Another time, I set a pretty good brush fire from the muzzle blast/flash from a .30/06 prone, that one I got out quick with a shovel, but it also showed how quick you can get a fire going in hot and dry conditions!
Bullets hitting things get hot. Very hot. Hot enough to burn something, get the right something and you got fire.
I have one experience to share, and I learned dearly from it. Now, even in the pissing rain, I have a shovel, a bucket, and a 5 gallon BC fire extinguisher.
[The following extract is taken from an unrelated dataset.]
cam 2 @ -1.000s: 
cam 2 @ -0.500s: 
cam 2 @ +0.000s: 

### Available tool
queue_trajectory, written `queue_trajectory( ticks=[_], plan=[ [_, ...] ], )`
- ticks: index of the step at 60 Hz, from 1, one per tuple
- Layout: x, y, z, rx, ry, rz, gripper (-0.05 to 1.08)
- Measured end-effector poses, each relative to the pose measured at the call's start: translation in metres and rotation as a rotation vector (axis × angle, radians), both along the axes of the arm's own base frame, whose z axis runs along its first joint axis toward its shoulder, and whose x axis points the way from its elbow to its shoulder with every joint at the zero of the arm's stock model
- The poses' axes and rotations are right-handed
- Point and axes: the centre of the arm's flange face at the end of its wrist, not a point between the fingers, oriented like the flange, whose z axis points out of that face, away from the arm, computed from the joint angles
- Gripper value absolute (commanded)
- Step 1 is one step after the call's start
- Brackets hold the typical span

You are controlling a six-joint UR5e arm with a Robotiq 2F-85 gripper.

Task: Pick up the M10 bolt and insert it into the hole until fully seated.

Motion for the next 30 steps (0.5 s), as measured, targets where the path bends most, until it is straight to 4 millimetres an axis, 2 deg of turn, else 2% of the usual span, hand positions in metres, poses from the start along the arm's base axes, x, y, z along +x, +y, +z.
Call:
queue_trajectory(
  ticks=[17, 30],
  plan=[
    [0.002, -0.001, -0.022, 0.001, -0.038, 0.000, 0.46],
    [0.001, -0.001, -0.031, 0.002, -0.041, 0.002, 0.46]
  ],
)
My whole fam was out once in NV on a hot very dry day. My dad was ringing steel out at I want to say 200 yards, didn't realize he mixed in a magazine of tracers in the lot. Proceeded to ring steel after reloading to a different mag, the one with tracers. After he was done we were sitting there for a bit and my younger brother in a calm demeanor states, "Did we start that fire?" I about lost my bubblegum. We were not well equipped, and learned from it. I sprinted uphill to the brush, by the time I got there two brushes were fully aflame. Kicked dirt into it like a mad man. Then my brother got there with a piece of wood, makeshift shovel, and proceeded to dump dirt onto it. My dad got there and the three of us kicked shoveled and poured water all over the two bushes until we were 110% certain they were out. Crazy part was we found the projectile, it was a miss, it was easy to locate as the mixture inside it was still burning bright red.
Since then we all go out better prepared, and I try to educate as many as I can.